» Problem statement: Please reproduce all the data exactly as written and omit the pictures.

════════

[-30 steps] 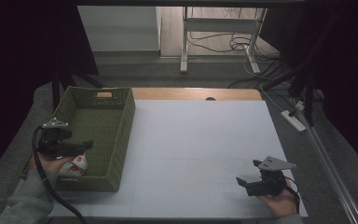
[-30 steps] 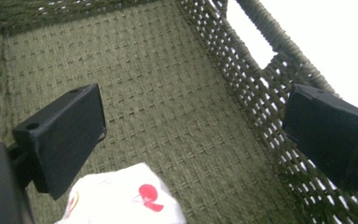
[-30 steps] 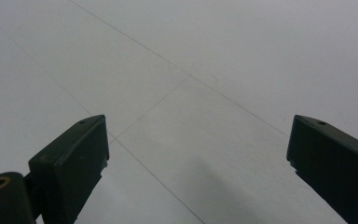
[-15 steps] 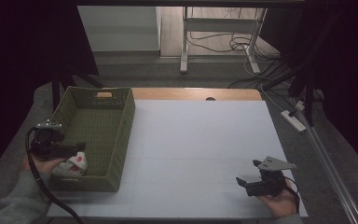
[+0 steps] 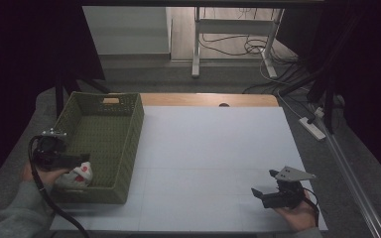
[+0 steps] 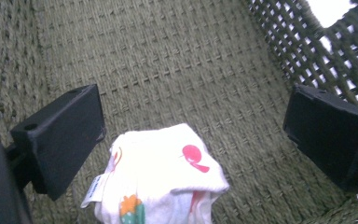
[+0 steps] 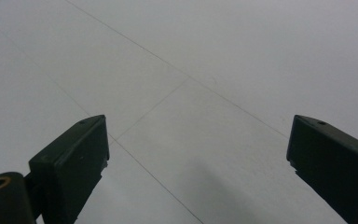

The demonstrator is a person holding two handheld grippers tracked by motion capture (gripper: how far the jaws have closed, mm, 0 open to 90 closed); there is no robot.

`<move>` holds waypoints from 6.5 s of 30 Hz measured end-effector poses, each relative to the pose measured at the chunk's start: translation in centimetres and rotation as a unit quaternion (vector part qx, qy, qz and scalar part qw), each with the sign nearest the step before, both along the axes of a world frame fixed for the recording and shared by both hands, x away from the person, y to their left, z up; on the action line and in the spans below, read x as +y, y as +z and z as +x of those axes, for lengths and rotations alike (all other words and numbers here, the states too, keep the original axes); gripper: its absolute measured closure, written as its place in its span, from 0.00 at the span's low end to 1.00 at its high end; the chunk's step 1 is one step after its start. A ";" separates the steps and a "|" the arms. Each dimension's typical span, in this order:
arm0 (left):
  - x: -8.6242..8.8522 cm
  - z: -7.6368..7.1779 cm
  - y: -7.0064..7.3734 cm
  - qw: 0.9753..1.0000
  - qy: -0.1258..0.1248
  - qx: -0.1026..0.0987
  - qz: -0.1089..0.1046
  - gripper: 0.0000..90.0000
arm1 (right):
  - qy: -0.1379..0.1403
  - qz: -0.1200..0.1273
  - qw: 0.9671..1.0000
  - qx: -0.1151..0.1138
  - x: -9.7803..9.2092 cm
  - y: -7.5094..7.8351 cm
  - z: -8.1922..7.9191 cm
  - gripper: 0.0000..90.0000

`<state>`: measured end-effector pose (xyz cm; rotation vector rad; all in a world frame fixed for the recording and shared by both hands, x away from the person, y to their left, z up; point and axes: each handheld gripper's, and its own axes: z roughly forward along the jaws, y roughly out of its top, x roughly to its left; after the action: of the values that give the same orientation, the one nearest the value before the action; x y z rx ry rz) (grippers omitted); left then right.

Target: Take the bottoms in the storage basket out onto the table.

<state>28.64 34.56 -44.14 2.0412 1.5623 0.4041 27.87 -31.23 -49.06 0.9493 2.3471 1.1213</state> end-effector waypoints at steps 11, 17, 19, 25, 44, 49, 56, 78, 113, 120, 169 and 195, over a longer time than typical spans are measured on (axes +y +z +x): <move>-0.5 1.5 -0.7 0.997 -0.007 0.064 0.033 0.06 | -0.002 0.003 1.000 -0.005 -0.1 0.1 -0.1 0.07; -0.6 1.9 -1.0 0.996 -0.009 0.079 0.043 0.07 | -0.001 0.001 1.000 -0.003 -0.1 0.1 -0.1 0.07; -0.5 2.0 -1.1 0.996 -0.009 0.081 0.043 0.07 | 0.000 0.001 1.000 -0.003 -0.1 0.1 0.0 0.07; -0.8 2.5 -1.4 0.992 -0.010 0.108 0.064 0.07 | 0.000 0.002 1.000 -0.007 0.0 0.2 -0.2 0.07; -1.1 3.7 -2.6 0.981 -0.011 0.171 0.087 0.06 | 0.001 -0.002 1.000 -0.003 0.0 0.0 -0.1 0.07; -1.2 4.0 -2.8 0.978 -0.010 0.186 0.093 0.07 | 0.002 -0.005 1.000 0.000 0.0 0.0 -0.1 0.07; -1.3 4.3 -3.3 0.972 -0.010 0.209 0.103 0.07 | 0.001 -0.006 1.000 0.000 0.0 -0.1 -0.1 0.07; -1.3 5.2 -4.5 0.952 0.009 0.276 0.136 0.44 | -0.001 -0.010 1.000 0.001 -0.1 -0.1 -0.1 0.07; -1.0 3.5 -2.5 0.982 0.002 0.160 0.096 0.79 | -0.009 -0.017 1.000 0.002 -0.1 -0.2 -0.1 0.08; -0.6 2.9 -1.9 0.990 0.001 0.125 0.069 0.79 | -0.009 -0.017 1.000 0.002 -0.1 -0.2 -0.1 0.08; -2.0 -0.9 2.4 0.991 0.001 -0.103 -0.084 0.79 | -0.015 -0.018 1.000 0.004 -0.2 -0.3 0.0 0.08; -4.4 -1.9 4.0 0.982 0.007 -0.150 -0.118 0.79 | -0.015 -0.020 1.000 0.007 -0.1 -0.4 0.1 0.08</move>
<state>26.76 30.18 -40.16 1.7007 1.3711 0.4833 27.94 -31.36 -49.46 0.9771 2.3491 1.0556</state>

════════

» Solution for this problem:
[-30 steps] 
[-30 steps] 
[-30 steps] 
[-15 steps] 
[+0 steps] 
[+0 steps] 
[+0 steps] 

The demonstrator is a person holding two handheld grippers tracked by motion capture (gripper: how far the jaws have closed, mm, 0 open to 90 closed); there is no robot.

`<move>` holds waypoints from 6.5 s of 30 Hz measured end-effector poses, each relative to the pose measured at the chunk's start: translation in centimetres and rotation as a unit quaternion (vector part qx, qy, qz and scalar part qw), each with the sign nearest the step before, both along the axes of a world frame fixed for the recording and shared by both hands, x away from the person, y to their left, z up; on the action line and in the spans below, read x as +y, y as +z and z as +x of those axes, for lengths and rotations alike (all other words and numbers here, the states too, keep the original axes); gripper: its absolute measured closure, written as its place in its span, from 0.00 at the span's low end to 1.00 at its high end; the chunk's step 1 is one step after its start. A ";" separates the steps and a "|" the arms. Each dimension's typical span, in this order:
arm0 (left):
  - x: -8.6242..8.8522 cm
  - z: -7.6368..7.1779 cm
  - y: -7.0064..7.3734 cm
  - qw: 0.9753..1.0000
  - qy: -0.1258..0.1248
  - qx: -0.1026..0.0987
  - qz: -0.1089..0.1046
  - gripper: 0.0000..90.0000
arm1 (right):
  - qy: -0.1379..0.1403
  - qz: -0.1200..0.1273
  - qw: 0.9671..1.0000
  - qx: -0.1151..0.1138
  - x: -9.7803..9.2092 cm
  - y: -7.5094..7.8351 cm
  - z: -8.1922..7.9191 cm
  - gripper: 0.0000..90.0000

`<state>`: measured end-effector pose (xyz cm; rotation vector rad; all in a world frame fixed for the recording and shared by both hands, x away from the person, y to their left, z up; point and axes: each handheld gripper's, and its own axes: z roughly forward along the jaws, y roughly out of its top, x roughly to its left; after the action: of the values that give the same orientation, the one nearest the value before the action; x y z rx ry rz) (grippers omitted); left then right.

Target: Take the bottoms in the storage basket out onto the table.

<state>28.64 34.56 -44.14 2.0412 1.5623 0.4041 27.87 -31.23 -49.06 0.9493 2.3471 1.1213</state> end-effector waypoints at steps 11, 17, 19, 25, 44, 49, 56, 78, 113, 120, 169 and 195, over a longer time than typical spans are measured on (axes +y +z +x): <move>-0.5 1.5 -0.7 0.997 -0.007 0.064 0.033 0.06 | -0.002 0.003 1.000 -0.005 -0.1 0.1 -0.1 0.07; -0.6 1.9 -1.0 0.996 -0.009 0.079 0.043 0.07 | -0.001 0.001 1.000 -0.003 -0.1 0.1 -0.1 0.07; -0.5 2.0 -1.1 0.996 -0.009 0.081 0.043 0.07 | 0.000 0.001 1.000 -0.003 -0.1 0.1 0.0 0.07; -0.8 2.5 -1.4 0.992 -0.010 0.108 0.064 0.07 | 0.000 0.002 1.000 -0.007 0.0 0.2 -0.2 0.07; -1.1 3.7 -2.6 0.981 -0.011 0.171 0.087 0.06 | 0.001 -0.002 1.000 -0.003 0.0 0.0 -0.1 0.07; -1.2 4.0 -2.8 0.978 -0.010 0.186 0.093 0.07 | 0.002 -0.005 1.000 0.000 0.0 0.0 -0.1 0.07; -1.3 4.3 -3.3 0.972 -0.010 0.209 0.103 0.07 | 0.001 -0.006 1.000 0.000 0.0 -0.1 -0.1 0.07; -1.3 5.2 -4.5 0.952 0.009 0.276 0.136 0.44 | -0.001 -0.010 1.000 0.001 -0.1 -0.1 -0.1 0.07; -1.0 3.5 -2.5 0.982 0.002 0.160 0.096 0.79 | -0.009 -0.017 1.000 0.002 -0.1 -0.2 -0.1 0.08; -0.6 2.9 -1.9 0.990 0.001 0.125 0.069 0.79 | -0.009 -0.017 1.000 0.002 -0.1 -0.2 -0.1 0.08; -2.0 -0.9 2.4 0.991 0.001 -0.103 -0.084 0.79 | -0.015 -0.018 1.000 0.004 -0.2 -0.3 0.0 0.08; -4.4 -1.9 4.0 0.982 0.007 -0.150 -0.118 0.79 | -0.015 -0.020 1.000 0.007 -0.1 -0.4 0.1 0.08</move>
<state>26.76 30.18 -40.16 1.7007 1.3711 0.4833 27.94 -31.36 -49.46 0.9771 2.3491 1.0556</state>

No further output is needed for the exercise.